◆ **Task brief**: Repeat word for word every line of the data below, from the first through the line containing "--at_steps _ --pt", and stop there.

Records from a data source:
------------------------------------------------------------
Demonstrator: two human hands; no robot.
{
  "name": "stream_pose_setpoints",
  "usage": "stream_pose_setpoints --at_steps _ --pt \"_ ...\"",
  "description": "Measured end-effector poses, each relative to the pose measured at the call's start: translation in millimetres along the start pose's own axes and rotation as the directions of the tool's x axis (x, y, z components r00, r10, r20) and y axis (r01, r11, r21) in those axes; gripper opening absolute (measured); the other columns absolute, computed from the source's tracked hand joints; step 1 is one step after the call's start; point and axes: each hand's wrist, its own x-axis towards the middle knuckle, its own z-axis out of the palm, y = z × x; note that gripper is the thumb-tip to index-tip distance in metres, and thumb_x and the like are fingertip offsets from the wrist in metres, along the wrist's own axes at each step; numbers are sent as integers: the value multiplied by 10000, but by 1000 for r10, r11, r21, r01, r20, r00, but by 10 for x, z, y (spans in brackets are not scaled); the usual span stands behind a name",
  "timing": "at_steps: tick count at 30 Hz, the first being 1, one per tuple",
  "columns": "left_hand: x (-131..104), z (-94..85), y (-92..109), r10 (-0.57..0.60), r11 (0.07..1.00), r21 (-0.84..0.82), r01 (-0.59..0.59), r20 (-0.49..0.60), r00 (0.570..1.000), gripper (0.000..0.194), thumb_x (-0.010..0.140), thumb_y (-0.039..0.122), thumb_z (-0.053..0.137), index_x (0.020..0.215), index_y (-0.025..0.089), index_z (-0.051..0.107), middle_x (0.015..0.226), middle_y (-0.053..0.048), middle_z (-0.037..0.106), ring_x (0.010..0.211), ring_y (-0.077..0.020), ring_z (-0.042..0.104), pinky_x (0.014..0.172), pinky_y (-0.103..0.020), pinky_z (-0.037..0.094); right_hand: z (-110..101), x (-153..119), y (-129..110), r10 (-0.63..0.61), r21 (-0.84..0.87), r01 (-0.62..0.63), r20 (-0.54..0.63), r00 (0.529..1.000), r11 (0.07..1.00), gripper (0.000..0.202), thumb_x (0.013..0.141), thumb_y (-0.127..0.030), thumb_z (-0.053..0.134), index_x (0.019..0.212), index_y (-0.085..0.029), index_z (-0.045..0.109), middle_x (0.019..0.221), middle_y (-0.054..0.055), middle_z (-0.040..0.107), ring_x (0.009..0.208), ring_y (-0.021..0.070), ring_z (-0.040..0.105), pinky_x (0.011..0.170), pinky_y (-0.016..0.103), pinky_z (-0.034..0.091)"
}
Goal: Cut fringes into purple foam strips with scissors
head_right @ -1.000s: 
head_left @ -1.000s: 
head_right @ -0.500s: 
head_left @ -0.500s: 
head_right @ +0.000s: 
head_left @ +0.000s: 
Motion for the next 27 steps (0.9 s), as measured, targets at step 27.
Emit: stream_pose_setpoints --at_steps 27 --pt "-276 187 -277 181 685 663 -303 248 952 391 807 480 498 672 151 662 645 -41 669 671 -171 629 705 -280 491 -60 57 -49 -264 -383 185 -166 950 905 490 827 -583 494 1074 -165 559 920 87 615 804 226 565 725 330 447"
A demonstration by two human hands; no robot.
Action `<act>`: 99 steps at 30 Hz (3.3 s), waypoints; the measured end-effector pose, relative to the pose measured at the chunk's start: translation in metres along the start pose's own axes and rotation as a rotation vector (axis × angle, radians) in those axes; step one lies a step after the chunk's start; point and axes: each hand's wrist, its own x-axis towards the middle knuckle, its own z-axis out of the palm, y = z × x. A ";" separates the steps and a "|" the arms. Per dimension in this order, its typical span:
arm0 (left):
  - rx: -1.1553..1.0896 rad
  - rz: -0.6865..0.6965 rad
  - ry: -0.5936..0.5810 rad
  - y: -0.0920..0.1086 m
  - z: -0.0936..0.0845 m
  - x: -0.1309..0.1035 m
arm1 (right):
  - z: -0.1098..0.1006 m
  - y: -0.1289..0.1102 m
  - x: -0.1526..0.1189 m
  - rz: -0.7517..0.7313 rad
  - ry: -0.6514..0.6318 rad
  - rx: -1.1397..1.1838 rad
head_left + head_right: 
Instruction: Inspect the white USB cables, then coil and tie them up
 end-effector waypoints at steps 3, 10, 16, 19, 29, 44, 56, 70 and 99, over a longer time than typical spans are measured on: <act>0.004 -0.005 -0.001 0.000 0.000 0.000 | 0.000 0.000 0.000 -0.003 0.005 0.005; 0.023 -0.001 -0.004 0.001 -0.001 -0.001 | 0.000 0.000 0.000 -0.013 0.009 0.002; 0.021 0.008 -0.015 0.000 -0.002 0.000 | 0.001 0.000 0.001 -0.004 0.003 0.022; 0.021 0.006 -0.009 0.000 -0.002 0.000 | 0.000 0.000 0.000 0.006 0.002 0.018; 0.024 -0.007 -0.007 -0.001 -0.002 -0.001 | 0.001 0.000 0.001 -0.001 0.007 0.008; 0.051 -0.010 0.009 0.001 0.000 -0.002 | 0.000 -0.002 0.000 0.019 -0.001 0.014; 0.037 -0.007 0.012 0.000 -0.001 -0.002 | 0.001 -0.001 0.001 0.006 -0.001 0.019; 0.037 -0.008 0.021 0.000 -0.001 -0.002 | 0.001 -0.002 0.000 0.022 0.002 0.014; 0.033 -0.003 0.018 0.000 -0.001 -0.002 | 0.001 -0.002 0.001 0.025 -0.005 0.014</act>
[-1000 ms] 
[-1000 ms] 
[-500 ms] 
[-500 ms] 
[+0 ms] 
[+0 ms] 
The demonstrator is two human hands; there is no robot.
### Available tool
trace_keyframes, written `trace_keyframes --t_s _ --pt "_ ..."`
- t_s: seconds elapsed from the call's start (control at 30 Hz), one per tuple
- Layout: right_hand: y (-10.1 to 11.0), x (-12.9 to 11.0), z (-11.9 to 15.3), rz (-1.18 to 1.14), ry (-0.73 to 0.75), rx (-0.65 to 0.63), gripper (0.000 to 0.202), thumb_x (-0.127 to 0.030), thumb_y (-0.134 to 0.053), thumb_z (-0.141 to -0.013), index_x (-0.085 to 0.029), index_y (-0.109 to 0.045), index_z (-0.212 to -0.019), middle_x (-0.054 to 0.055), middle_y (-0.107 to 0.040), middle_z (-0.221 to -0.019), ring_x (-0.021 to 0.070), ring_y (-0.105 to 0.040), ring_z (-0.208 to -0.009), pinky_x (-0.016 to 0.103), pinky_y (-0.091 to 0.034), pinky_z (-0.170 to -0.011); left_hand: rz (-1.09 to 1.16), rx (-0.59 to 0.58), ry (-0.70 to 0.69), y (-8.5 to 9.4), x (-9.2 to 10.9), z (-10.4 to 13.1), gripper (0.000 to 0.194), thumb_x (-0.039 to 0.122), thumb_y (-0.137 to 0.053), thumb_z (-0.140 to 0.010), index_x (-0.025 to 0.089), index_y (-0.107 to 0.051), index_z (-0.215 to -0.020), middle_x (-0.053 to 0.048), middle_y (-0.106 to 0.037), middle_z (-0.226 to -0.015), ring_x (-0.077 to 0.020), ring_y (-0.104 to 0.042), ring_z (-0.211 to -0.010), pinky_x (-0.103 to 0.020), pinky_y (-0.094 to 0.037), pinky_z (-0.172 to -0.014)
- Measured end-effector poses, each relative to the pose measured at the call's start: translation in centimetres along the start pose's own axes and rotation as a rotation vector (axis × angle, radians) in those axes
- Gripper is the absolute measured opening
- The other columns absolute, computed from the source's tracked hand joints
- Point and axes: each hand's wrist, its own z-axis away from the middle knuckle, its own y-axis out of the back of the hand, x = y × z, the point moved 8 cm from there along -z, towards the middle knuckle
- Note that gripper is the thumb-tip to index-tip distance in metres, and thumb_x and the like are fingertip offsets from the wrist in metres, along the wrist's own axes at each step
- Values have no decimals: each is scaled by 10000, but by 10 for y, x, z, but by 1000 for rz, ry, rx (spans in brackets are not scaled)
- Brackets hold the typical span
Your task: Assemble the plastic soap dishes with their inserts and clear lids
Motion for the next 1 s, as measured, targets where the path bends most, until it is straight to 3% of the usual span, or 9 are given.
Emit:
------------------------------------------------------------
◆ **Result**:
Demonstrator: two human hands; no robot.
{
  "name": "stream_pose_setpoints",
  "usage": "stream_pose_setpoints --at_steps _ --pt \"_ ...\"",

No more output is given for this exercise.